A carbon farmer has bought a cattle station in the Northern Territory for almost $30 million.
A focus of the Corporate Carbon Group will be the savanna burning widely practiced by Indigenous groups across the Top End to prevent large scale fires.
The group has bought the 187,200 hectare Ban Ban Springs Station, about 150km from Darwin at Hayes Creek.
The savanna country takes in more than 17 million hectares of grasslands and woodlands across the north.
Without fire management, the savanna burns late in the dry season, resulting in large, hot and intense fires, made more so with infestations of Gamba grass.
These fires produce more greenhouse gas emissions and burn a greater proportion of dead organic matter than fires the fires deliberately lit across a patchwork of country early in the dry season.
Savanna carbon farming methods have sparked a multi-million dollar industry generating carbon credits and have been copied across the world.
Research shows the area of hot, late dry season fires across northern Australia has halved over the past 15 years.
The frequency of fires has been reduced over an area the size of Germany, or one and a half times the size of Victoria.
Sydney-headquartered Corporate Carbon Group paid $28.9 million for Ban Ban Springs with the company saying it would "work to complement Ban Ban Springs' cattle production with a savanna fire management carbon project".

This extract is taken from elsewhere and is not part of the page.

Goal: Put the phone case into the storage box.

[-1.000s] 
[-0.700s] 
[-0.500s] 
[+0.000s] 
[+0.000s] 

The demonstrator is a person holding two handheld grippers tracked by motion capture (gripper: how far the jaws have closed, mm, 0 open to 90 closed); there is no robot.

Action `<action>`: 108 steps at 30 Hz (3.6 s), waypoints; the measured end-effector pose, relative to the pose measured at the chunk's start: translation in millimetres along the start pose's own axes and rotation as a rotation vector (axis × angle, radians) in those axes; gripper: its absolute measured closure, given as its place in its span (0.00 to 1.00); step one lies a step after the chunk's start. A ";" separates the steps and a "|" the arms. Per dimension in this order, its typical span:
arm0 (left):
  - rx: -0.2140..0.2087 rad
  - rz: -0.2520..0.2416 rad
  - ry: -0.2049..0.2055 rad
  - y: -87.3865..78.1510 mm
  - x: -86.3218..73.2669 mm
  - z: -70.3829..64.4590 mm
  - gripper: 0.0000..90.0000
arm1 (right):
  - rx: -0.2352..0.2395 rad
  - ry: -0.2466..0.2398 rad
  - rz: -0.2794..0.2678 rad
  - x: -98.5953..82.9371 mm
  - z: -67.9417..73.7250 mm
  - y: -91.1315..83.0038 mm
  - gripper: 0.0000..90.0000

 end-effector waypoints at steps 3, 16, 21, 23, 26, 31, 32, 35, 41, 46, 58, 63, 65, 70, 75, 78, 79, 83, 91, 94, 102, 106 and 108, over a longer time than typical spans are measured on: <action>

"We're currently assessing all activities on the property, including the annual campdraft event, and will consider how we can continue or enhance these to benefit the local community."
Corporate Carbon Group already owns Watson River Station and several other properties in Queensland.
Ban Ban Springs Station is one of the oldest cattle stations in the NT and was formerly owned by Gunther Gschwenter, the founder of the Britz campervan business.
It was once linked as well to the Sultan of Brunei.